Client-side prediction exists because waiting for a full round-trip (input → server → simulated result → back to client) before showing any visual feedback would make every action feel sluggish, proportional to the player's ping. Instead, the client immediately simulates the likely outcome of its own input locally (e.g. "I pressed forward, so I'll move my character forward right now") while also sending that input to the server.
When the server's authoritative simulation result arrives, if it matches the client's local prediction, nothing visible happens. If it doesn't match (e.g. the server saw a collision the client didn't predict), the client performs reconciliation — snapping or smoothly correcting to the authoritative position, ideally applying a technique like re-simulating unacknowledged inputs from the corrected state ("replay") to minimise visible jank.
This is distinct from lag compensation (used for other players' actions, e.g. hit detection), which is described in the next question.
5 / 6
Which term describes the technique where a server, when checking if a player's shot hit another player, "rewinds" other players' positions to how they appeared on the shooter's screen at the moment they fired — accounting for network latency?
Lag compensation addresses a fundamental multiplayer fairness problem: due to network latency, what a shooter sees on their screen (other players' positions) is always slightly in the past relative to the server's current authoritative state. If the server only checked hits against players' current positions, shooters would consistently need to "lead" their targets to compensate for the delay — feeling unfair and unresponsive.

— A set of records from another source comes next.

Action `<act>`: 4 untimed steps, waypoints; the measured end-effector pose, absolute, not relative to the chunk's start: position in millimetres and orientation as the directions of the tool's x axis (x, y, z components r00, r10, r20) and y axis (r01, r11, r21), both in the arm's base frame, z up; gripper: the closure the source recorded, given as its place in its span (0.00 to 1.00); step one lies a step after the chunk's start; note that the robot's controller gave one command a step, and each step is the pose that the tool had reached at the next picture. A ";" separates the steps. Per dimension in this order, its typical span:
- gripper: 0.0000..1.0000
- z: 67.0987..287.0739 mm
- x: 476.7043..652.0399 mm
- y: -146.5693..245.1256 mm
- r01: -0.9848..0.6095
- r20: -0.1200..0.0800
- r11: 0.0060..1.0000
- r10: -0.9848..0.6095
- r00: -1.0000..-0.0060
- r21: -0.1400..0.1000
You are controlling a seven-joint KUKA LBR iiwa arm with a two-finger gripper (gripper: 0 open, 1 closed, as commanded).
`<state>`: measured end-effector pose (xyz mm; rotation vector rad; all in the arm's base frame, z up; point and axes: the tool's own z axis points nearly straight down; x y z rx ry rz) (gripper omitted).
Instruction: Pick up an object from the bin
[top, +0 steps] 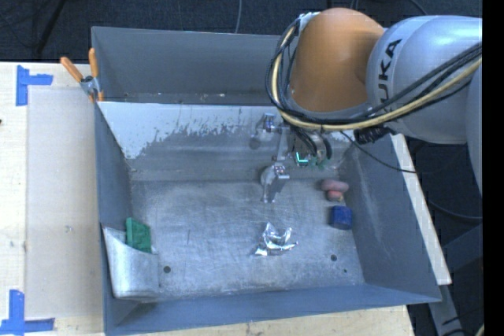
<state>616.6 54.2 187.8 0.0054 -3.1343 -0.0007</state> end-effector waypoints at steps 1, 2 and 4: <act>0.00 76.9 567.2 3.8 -0.073 -0.004 0.997 -0.073 -0.997 0.000; 0.00 75.9 524.3 13.1 -0.181 -0.020 0.983 -0.181 -0.983 -0.002; 0.00 79.5 484.5 9.5 -0.525 -0.053 0.851 -0.525 -0.849 -0.022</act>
Offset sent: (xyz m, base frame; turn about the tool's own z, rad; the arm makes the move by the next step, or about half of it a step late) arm -0.0510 -0.0496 -0.1118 -0.0731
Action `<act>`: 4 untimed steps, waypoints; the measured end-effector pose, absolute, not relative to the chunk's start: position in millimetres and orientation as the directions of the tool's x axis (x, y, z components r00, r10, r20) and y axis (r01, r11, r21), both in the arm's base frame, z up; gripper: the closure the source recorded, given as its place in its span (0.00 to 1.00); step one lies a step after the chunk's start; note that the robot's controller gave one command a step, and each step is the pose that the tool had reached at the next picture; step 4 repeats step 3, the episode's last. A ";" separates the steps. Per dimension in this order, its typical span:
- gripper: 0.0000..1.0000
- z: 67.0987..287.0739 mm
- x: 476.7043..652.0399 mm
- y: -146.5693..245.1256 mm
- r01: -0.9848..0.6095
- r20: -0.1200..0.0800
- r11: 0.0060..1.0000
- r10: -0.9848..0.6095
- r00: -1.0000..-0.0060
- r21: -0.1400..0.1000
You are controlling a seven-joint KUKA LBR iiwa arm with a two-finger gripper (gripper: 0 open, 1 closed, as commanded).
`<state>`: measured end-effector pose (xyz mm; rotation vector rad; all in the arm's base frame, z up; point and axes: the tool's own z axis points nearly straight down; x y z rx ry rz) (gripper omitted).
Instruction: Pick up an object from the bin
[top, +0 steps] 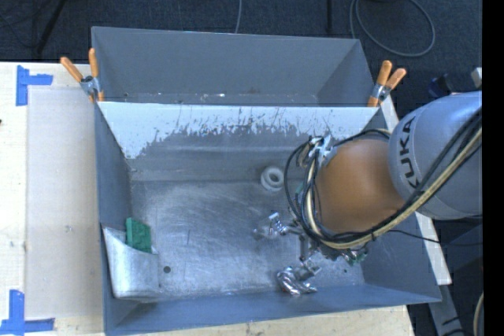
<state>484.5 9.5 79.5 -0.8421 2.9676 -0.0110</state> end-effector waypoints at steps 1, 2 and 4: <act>0.00 76.9 485.1 7.4 -0.813 -0.033 0.582 -0.813 -0.581 -0.026; 1.00 75.0 479.0 0.9 -0.809 -0.004 0.588 -0.809 -0.588 -0.012; 1.00 229.0 475.1 -11.6 -0.820 -0.004 0.573 -0.820 -0.573 -0.005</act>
Offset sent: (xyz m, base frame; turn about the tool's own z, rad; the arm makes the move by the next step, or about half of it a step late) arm -0.0106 -0.0070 -0.0095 -0.3937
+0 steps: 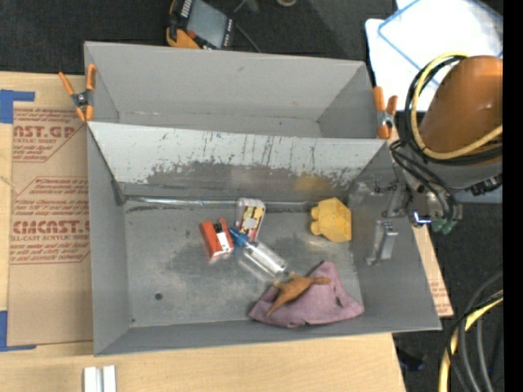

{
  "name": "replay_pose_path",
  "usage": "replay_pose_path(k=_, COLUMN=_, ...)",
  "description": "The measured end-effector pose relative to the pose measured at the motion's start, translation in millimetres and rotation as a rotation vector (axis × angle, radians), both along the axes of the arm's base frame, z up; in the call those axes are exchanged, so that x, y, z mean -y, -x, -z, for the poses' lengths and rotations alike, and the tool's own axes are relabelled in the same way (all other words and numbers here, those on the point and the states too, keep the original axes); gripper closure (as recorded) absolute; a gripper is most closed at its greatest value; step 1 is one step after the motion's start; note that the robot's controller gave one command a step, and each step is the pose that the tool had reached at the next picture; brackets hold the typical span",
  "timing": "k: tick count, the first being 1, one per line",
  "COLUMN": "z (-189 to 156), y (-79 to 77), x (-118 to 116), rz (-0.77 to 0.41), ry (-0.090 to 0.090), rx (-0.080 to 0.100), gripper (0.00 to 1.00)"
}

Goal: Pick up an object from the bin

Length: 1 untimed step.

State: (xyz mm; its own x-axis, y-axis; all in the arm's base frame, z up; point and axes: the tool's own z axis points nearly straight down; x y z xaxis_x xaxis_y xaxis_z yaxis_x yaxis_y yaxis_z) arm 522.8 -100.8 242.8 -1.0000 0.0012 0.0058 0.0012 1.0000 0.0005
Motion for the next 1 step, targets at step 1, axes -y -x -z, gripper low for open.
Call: replay_pose_path(k=1, z=-4.6, y=-1.5, x=-0.7, rz=-0.003, ry=0.001, rx=0.009, gripper=0.00)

The standard fix, often called "rewind time" or "hit detection at time of fire," keeps a short history buffer of recent positions for every entity. When the server receives a fire event, it rewinds other players' hitboxes back to where they were at the timestamp the shooter actually saw them (accounting for that shooter's latency), then checks the hit against that historical position — so "what you see is what you get" from the shooter's perspective.
This technique relies on an interpolation buffer of recent snapshots and is a standard, if sometimes controversial, feature in competitive shooters (it can cause the "I was already behind cover!" feeling for the player being shot).
6 / 6
A large open-world MMO server uses "spatial hashing" for interest management. What problem does this solve?

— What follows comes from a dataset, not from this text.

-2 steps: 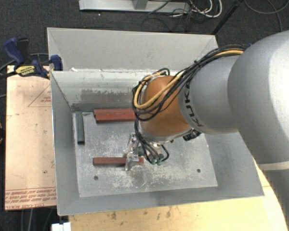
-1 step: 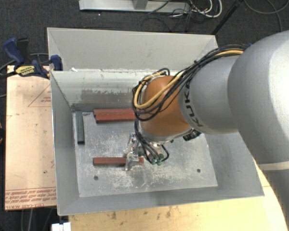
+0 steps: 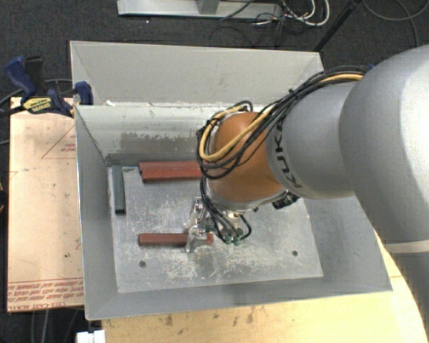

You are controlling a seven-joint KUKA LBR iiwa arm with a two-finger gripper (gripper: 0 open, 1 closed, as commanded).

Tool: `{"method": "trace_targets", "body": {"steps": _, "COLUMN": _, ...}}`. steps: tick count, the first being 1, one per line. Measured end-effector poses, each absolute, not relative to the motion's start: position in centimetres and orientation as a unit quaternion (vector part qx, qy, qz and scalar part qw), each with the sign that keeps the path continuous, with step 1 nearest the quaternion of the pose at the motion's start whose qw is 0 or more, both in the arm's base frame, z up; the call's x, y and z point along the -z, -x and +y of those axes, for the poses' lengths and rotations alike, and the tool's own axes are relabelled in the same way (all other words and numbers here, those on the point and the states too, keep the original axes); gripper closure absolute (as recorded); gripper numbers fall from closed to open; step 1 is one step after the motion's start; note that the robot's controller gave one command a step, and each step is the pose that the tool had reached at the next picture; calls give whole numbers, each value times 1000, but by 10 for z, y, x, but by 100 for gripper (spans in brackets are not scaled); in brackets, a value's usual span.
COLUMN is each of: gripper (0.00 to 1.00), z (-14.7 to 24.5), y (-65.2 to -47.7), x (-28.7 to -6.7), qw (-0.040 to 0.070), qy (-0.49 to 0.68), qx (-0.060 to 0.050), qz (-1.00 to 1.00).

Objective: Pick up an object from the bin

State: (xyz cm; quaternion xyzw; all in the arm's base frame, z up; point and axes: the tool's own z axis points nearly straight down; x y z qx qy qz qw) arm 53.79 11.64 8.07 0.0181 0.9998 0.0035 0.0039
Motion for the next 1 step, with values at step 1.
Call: {"method": "trace_targets", "body": {"steps": 1, "gripper": 100, "z": 115, "y": -535, "x": -95, "qw": -1, "qy": -18, "qx": -1, "qz": 1000}}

Interest management (also called an area of interest system) is essential at scale: an MMO server cannot afford to send every client full state updates about every one of thousands of entities in the world every tick — bandwidth and client-side processing would explode. Instead, each client only receives updates about entities relevant to it, typically those within some radius.
Spatial hashing is a common data structure to make "which entities are near this player?" queries fast: the world is divided into a grid of cells (hashed by coordinate), and each entity is registered in the cell(s) it currently occupies. Finding nearby entities becomes a cheap lookup of a handful of nearby grid cells, instead of checking distance against every entity in the world (an expensive O(n) scan).
This vocabulary — "interest management," "area of interest," "spatial hashing," "relevancy" — appears throughout MMO and battle-royale networking documentation and talks.
What does the "Multiplayer Vocabulary — Game Engine Language Exercises" exercise cover?
Practise multiplayer networking vocabulary in English: client-server vs peer-to-peer, tick rate, latency/jitter/packet loss, client-side prediction, lag compensation, and interest management.